> [WHAT TO PRODUCE] Sift through the material below and return the lines with "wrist".

> [DATA SHOWN]
**********
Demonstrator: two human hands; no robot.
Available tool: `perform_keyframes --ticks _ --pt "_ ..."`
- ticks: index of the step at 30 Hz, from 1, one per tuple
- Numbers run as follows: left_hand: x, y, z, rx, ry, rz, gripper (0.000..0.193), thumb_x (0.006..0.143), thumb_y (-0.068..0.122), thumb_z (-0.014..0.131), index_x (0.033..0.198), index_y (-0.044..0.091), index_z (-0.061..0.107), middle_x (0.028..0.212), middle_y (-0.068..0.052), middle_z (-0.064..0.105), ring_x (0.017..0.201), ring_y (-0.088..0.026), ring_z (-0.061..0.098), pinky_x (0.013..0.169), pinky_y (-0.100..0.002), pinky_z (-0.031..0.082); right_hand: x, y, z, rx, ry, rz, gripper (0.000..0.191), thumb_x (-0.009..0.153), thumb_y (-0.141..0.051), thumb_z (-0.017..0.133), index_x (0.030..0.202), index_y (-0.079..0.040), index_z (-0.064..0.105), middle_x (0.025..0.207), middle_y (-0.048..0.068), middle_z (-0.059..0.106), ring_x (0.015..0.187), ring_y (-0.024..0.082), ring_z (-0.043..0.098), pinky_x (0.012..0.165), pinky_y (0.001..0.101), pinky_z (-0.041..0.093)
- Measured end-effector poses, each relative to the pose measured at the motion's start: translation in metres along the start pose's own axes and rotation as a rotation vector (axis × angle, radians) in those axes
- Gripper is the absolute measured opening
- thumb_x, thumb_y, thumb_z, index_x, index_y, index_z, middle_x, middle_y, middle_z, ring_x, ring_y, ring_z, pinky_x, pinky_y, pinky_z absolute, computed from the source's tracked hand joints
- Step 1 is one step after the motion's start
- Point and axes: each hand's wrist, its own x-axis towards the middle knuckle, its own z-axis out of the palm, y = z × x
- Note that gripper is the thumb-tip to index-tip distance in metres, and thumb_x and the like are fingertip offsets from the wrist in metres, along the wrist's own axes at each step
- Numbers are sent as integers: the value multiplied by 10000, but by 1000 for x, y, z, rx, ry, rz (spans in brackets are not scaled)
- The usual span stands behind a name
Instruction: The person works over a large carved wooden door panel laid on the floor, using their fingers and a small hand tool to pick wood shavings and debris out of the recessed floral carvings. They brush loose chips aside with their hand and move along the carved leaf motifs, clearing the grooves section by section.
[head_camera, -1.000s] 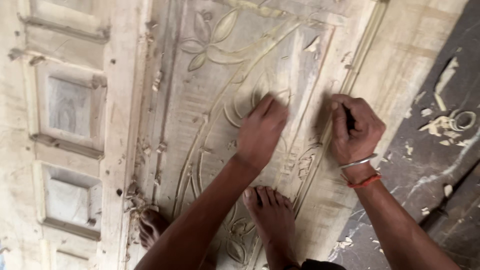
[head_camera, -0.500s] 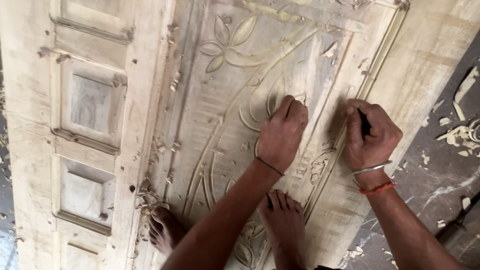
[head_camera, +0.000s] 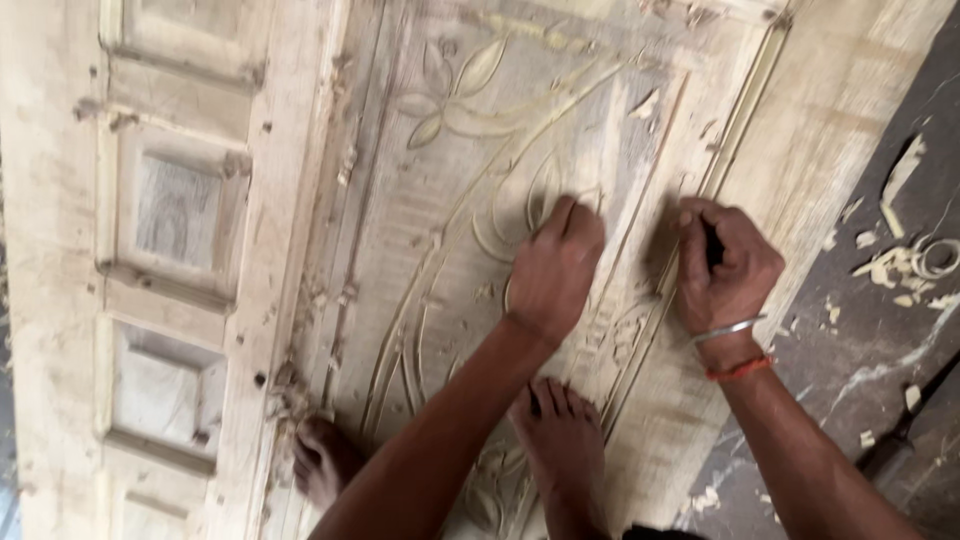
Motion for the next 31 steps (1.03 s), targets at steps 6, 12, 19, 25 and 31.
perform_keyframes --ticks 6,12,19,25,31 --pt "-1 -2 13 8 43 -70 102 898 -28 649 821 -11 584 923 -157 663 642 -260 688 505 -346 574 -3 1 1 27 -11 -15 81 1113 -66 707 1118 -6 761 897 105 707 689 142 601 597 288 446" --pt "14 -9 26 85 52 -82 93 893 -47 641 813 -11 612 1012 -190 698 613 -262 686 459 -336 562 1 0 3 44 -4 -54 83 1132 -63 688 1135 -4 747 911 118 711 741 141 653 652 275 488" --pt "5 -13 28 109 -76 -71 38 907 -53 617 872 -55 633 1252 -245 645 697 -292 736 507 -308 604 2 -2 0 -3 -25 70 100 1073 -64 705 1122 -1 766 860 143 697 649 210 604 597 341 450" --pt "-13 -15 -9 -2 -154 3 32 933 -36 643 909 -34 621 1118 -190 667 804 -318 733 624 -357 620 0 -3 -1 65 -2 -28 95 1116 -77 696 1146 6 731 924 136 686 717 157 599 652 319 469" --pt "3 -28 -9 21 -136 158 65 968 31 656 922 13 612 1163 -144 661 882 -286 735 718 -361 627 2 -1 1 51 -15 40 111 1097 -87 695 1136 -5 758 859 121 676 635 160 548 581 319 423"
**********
> [TASK RESULT]
- Point and axes: each hand's wrist, its own x-axis towards the middle knuckle, its own z-axis out of the palm, y = z × x
- Note that gripper is the thumb-tip to index-tip distance in metres, and thumb_x and the like are fingertip offsets from the wrist in metres, along the wrist's own axes at each step

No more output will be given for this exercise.